• _Records from a data collection_:
****************

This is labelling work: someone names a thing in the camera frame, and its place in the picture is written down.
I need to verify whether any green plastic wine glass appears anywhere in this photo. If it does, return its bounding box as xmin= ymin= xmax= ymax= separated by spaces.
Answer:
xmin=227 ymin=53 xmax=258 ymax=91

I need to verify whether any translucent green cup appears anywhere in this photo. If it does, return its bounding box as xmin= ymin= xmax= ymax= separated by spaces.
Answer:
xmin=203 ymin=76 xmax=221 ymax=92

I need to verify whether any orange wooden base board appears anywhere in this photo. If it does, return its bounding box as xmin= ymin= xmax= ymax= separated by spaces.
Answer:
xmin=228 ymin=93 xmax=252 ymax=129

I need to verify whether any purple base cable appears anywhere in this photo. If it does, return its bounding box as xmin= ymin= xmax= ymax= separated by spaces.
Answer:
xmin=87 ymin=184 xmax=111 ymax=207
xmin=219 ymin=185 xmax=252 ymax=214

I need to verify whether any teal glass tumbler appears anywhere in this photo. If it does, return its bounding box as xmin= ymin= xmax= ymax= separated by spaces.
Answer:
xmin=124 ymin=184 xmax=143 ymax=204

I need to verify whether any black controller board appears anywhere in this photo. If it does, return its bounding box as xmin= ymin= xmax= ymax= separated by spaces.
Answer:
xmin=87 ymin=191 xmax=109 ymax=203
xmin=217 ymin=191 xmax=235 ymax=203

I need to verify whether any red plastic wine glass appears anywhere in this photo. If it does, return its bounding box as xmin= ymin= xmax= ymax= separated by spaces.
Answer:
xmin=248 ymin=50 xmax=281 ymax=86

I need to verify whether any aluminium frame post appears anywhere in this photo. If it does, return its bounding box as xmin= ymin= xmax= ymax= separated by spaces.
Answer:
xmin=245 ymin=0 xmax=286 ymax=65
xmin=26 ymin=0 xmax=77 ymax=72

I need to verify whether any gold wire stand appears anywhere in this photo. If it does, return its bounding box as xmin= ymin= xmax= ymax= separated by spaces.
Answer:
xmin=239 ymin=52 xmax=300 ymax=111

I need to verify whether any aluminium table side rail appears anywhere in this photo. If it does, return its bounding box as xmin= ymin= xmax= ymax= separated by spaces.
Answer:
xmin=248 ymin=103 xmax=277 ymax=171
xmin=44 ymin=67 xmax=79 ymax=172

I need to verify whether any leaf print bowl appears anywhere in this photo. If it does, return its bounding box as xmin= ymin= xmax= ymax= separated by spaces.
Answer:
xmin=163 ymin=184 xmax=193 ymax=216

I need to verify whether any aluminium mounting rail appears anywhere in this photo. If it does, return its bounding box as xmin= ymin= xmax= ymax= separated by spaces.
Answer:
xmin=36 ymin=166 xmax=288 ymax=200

****************

• _What this task involves_: Each record must be copied out exactly and in full.

• _Solution to this problem_:
This is labelling work: someone names a thing in the camera frame, and its place in the picture is written down.
I need to verify whether any green plastic wine glass appears anywhere in this photo. If it does, return its bounding box as xmin= ymin= xmax= ymax= separated by spaces.
Answer:
xmin=227 ymin=53 xmax=258 ymax=91

I need to verify whether any translucent green cup appears anywhere in this photo. If it does, return its bounding box as xmin= ymin= xmax= ymax= separated by spaces.
Answer:
xmin=203 ymin=76 xmax=221 ymax=92

I need to verify whether any orange wooden base board appears anywhere in this photo. If it does, return its bounding box as xmin= ymin= xmax= ymax= separated by spaces.
Answer:
xmin=228 ymin=93 xmax=252 ymax=129

I need to verify whether any purple base cable appears anywhere in this photo. If it does, return its bounding box as xmin= ymin= xmax= ymax= separated by spaces.
Answer:
xmin=87 ymin=184 xmax=111 ymax=207
xmin=219 ymin=185 xmax=252 ymax=214

I need to verify whether any teal glass tumbler appears anywhere in this photo. If it does, return its bounding box as xmin= ymin= xmax= ymax= separated by spaces.
Answer:
xmin=124 ymin=184 xmax=143 ymax=204

I need to verify whether any black controller board appears anywhere in this photo. If it does, return its bounding box as xmin= ymin= xmax= ymax= separated by spaces.
Answer:
xmin=87 ymin=191 xmax=109 ymax=203
xmin=217 ymin=191 xmax=235 ymax=203

I need to verify whether any red plastic wine glass appears anywhere in this photo. If it does, return its bounding box as xmin= ymin= xmax= ymax= separated by spaces.
Answer:
xmin=248 ymin=50 xmax=281 ymax=86

I need to verify whether any aluminium frame post appears anywhere in this photo. If it does, return its bounding box as xmin= ymin= xmax= ymax= separated by spaces.
Answer:
xmin=245 ymin=0 xmax=286 ymax=65
xmin=26 ymin=0 xmax=77 ymax=72

I need to verify whether any gold wire stand appears anywhere in this photo. If it does, return its bounding box as xmin= ymin= xmax= ymax= separated by spaces.
Answer:
xmin=239 ymin=52 xmax=300 ymax=111

I need to verify whether any aluminium table side rail appears anywhere in this photo. If it does, return its bounding box as xmin= ymin= xmax= ymax= separated by spaces.
Answer:
xmin=248 ymin=103 xmax=277 ymax=171
xmin=44 ymin=67 xmax=79 ymax=172

I need to verify whether any leaf print bowl appears anywhere in this photo. If it does, return its bounding box as xmin= ymin= xmax= ymax= separated by spaces.
Answer:
xmin=163 ymin=184 xmax=193 ymax=216

I need to verify whether any aluminium mounting rail appears anywhere in this photo. If it does, return its bounding box as xmin= ymin= xmax= ymax= separated by spaces.
Answer:
xmin=36 ymin=166 xmax=288 ymax=200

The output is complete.